Va, infine, considerato come si è affermata, invece, la pluralità di reati in occasioni in cui l’azione, pur unica, è però diretta a provocare una pluralità di lesioni del bene “principale”. È questo il caso dell’oltraggio a pubblico ufficiale (Nel caso di offesa rivolta a più pubblici ufficiali l’azione unica è in realtà plurima sotto l’aspetto della sua idoneità offensiva e quindi equivale, anche sotto il profilo oggettivo, alla pronuncia reiterata della stessa frase alle singole persone presenti Sez. 6, Sentenza n. 902 del 31/10/1997 Ud. (dep. 23/01/1998) Rv. 210349).

Difatti, in questo caso, l’azione tipica è quella di offendere “l’onore ed il prestigio di un pubblico ufficiale” e non è, allora, ipotesi comparabile a quella dell’art. 337 cod. pen. o, in altro ambito, “La condotta di omessa somministrazione dei mezzi di sussistenza in danno di più soggetti conviventi nello stesso nucleo familiare non configura un unico reato, bensì una pluralità di reati in concorso formale o, ricorrendone i presupposti, in continuazione tra loro. (Sez. 6, n. 2736 del 13/11/2008 – dep. 21/01/2009, L, Rv. 242856)”; anche qui l’azione unica integra più fatti tipici (la lesione del diritto di ciascun avente diritto).

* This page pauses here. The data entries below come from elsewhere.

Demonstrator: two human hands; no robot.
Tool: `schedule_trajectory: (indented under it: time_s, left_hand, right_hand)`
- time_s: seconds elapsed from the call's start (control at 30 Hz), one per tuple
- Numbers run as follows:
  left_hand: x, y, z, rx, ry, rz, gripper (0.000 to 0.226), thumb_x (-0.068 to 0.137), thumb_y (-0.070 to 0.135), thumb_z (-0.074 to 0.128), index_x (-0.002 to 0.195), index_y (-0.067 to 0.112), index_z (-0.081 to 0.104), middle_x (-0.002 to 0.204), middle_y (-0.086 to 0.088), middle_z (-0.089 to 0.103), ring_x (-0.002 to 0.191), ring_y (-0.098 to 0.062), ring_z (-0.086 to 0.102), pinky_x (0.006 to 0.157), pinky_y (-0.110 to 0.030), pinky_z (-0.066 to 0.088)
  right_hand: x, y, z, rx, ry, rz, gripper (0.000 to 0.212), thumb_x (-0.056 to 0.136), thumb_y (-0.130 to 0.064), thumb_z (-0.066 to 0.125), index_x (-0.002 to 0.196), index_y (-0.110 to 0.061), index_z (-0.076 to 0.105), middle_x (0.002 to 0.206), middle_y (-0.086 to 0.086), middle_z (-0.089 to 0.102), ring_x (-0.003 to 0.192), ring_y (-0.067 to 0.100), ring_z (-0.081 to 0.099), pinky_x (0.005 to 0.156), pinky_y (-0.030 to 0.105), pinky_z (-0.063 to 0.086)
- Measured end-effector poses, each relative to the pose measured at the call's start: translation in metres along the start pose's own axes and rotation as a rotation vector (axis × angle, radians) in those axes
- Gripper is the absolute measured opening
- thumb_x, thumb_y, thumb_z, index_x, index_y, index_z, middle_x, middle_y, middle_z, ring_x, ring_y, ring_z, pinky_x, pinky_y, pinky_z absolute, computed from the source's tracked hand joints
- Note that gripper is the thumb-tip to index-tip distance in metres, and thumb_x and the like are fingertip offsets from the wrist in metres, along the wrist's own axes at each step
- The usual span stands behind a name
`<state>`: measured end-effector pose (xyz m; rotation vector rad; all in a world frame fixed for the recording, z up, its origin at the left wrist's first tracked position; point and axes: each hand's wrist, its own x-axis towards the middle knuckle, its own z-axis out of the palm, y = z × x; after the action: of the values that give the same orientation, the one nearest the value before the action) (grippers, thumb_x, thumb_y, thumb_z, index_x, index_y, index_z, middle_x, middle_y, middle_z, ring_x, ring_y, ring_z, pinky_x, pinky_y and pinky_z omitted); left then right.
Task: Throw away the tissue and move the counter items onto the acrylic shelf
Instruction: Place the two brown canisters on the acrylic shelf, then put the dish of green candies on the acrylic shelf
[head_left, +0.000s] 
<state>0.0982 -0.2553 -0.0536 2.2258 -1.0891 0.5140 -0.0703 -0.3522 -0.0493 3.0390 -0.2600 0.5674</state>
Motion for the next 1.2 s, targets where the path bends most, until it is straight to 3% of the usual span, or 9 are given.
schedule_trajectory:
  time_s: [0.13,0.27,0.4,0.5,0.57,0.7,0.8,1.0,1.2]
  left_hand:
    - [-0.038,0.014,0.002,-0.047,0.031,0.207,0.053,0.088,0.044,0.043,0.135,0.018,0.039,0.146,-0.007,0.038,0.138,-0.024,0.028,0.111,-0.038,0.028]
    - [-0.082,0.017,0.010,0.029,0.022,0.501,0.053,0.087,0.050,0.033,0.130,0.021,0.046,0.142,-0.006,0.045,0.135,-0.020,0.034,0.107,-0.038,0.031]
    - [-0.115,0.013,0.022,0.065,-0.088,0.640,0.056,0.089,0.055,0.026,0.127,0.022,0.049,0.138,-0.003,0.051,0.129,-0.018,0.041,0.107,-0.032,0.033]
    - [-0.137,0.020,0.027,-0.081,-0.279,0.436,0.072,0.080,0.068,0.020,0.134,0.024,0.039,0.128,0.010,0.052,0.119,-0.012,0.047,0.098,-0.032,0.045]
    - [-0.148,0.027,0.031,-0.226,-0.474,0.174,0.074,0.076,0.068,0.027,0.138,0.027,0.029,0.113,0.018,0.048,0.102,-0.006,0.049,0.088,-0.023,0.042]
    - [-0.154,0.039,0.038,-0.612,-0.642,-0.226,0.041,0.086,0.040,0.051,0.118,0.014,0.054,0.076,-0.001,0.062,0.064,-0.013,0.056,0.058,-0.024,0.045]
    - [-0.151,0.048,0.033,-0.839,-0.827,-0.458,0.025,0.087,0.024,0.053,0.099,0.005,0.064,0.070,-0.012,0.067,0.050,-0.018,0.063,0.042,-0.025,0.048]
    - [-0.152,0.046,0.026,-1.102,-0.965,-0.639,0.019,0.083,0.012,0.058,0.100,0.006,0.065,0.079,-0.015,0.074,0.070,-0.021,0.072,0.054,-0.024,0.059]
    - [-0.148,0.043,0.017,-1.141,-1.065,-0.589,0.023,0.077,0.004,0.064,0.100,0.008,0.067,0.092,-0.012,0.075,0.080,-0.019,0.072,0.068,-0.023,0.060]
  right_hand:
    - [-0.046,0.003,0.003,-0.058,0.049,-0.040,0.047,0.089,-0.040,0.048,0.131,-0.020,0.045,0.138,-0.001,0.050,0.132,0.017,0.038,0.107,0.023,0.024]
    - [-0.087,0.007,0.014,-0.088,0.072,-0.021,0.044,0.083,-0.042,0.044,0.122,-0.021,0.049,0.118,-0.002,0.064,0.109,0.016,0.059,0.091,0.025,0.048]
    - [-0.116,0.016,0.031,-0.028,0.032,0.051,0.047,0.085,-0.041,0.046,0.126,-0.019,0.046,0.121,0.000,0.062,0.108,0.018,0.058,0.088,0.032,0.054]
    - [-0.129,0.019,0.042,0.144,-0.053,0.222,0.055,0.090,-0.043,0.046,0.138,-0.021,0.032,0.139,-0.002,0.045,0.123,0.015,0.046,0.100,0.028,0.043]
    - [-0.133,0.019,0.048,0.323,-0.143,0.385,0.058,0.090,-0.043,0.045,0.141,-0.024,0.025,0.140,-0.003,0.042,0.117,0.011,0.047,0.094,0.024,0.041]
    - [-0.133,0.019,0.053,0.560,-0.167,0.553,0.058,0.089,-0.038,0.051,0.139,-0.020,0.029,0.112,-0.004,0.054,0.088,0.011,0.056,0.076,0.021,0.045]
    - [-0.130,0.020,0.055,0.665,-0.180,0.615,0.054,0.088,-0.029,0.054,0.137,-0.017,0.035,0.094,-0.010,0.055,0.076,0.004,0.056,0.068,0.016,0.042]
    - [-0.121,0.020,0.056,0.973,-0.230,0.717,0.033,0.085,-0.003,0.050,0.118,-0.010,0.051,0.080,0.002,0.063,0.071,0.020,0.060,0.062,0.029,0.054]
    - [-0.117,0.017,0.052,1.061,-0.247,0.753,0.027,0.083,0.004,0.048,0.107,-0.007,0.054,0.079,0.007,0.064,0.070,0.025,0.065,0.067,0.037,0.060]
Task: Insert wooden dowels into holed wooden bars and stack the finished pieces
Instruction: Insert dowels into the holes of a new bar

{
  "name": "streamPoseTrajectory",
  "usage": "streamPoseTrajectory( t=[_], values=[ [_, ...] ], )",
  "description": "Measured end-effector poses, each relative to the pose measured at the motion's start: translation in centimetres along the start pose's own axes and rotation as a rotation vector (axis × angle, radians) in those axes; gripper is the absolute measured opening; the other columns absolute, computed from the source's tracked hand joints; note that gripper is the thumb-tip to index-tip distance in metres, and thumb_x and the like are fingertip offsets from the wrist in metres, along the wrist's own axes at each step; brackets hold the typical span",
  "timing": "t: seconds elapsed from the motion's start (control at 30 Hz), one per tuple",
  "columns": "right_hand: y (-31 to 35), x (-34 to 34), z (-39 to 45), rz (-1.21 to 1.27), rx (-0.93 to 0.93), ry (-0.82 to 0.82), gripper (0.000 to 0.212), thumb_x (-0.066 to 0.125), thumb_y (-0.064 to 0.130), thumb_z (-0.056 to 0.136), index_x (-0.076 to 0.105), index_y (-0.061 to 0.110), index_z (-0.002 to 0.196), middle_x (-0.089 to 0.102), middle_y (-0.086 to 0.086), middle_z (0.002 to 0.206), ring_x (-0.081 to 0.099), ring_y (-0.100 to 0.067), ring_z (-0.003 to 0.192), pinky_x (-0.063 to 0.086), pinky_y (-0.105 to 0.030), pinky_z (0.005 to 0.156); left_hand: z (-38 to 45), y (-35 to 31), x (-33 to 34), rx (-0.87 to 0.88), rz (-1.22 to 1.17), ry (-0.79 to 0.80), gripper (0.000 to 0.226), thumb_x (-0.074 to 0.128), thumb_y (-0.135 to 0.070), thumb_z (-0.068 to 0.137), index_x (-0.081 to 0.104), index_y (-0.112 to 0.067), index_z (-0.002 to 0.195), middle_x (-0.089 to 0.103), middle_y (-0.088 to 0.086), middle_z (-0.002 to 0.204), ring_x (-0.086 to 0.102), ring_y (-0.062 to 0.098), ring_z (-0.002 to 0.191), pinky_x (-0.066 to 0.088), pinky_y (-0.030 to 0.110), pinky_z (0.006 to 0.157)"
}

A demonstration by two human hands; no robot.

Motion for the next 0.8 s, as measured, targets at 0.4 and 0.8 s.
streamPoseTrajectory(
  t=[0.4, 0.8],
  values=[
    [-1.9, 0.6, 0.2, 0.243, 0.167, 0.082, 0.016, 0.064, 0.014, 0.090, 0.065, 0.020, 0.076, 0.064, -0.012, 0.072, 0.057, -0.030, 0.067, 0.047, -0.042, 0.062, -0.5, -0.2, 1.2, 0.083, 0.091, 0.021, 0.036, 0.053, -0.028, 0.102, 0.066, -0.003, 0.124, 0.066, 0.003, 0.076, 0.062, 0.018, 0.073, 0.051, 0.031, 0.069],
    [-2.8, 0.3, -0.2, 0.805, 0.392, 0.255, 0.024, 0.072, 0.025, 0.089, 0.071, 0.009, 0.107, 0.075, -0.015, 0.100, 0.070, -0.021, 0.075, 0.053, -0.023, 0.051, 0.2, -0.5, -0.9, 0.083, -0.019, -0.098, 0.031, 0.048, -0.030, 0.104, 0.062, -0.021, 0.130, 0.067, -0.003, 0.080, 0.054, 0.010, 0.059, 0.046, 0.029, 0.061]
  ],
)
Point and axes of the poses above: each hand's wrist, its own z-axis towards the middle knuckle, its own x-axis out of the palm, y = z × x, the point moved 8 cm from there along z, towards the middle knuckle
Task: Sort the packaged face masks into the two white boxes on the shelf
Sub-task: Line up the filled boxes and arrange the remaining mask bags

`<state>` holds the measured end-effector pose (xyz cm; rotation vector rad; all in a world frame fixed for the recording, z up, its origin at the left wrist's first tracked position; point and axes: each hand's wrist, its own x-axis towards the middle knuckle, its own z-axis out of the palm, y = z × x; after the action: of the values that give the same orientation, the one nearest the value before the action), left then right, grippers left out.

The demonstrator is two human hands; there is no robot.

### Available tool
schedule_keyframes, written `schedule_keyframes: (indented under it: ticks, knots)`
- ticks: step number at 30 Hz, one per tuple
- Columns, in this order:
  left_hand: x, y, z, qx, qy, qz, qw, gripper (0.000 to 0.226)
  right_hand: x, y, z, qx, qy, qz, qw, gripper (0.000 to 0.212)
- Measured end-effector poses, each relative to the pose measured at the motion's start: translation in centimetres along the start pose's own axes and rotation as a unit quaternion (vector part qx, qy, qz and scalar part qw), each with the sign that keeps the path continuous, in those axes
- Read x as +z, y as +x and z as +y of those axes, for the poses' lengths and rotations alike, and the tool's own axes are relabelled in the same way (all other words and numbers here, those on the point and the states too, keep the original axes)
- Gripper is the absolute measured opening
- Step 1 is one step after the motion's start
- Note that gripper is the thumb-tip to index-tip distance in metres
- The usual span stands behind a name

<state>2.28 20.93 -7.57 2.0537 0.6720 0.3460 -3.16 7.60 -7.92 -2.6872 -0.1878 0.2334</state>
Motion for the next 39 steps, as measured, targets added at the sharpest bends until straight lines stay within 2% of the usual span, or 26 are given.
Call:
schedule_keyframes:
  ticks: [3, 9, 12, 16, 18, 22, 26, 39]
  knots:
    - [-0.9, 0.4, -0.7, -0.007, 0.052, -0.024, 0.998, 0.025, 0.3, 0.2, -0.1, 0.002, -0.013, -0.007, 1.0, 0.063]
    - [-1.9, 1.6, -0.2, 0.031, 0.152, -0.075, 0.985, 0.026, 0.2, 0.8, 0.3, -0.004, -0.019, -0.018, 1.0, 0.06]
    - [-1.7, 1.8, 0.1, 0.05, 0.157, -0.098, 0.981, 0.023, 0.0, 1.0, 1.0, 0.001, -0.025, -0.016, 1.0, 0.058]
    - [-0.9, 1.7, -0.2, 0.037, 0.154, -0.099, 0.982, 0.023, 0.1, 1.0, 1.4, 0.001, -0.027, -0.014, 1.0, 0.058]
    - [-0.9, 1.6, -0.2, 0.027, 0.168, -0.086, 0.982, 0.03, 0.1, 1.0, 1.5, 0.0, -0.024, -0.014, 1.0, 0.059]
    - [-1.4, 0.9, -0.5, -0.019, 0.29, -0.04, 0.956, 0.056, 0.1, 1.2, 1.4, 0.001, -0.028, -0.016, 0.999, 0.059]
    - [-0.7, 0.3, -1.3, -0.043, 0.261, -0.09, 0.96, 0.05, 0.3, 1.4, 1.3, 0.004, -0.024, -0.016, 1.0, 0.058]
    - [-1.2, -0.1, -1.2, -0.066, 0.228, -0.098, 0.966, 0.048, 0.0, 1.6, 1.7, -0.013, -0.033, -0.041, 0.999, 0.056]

Va, in conclusione, affermato che “costituisce unico reato, e non pluralità di reati, a norma dell’art. 337 cod. pen., la ipotesi in cui la violenza o minaccia (che concreta la resistenza) sia diretta contro più pubblici ufficiali o contro più incaricati di pubblici servizi in un contesto di unicità di azione”.

Tale regola, ovviamente, non impedisce che possano esservi ipotesi in cui, pur se la parte abbia agito in unico contesto, l’avere avuto di mira i pubblici ufficiali in quanto persone comporta la realizzazione di una pluralità di violazioni dell’art. 337 cod. pen.. Ne è un esempio il caso trattato nella decisione Sez. 6, Sentenza n. 30846 del 2014 ud. 9/5/14 in cui il reo, detenuto, aveva aggredito gli agenti di polizia penitenziaria in ragione dei rapporti personali tesi creatisi nel contesto della detenzione. In quel caso la parte intendeva effettivamente aggredire i due singoli agenti in quanto persone e vi era solo dolo indiretto rispetto al carattere di atto di ufficio della azione delle vittime. In un tale caso la duplicità di reati in concorso formale è, evidentemente, una conseguenza del particolare caso concreto.

L’applicazione della regola sopra affermata comporta che la sentenza impugnata va riformata nel senso di ritenere unico il reato, potendo procedere questa stessa Corte alla rideterminazione della pena escludendo l’aumento a titolo di continuazione/concorso formale.

P.Q.M.

Ritenuta l’unicità del reato, annulla senza rinvio la sentenza impugnata limitatamente alla pena inflitta che ridetermina in sei mesi di reclusione.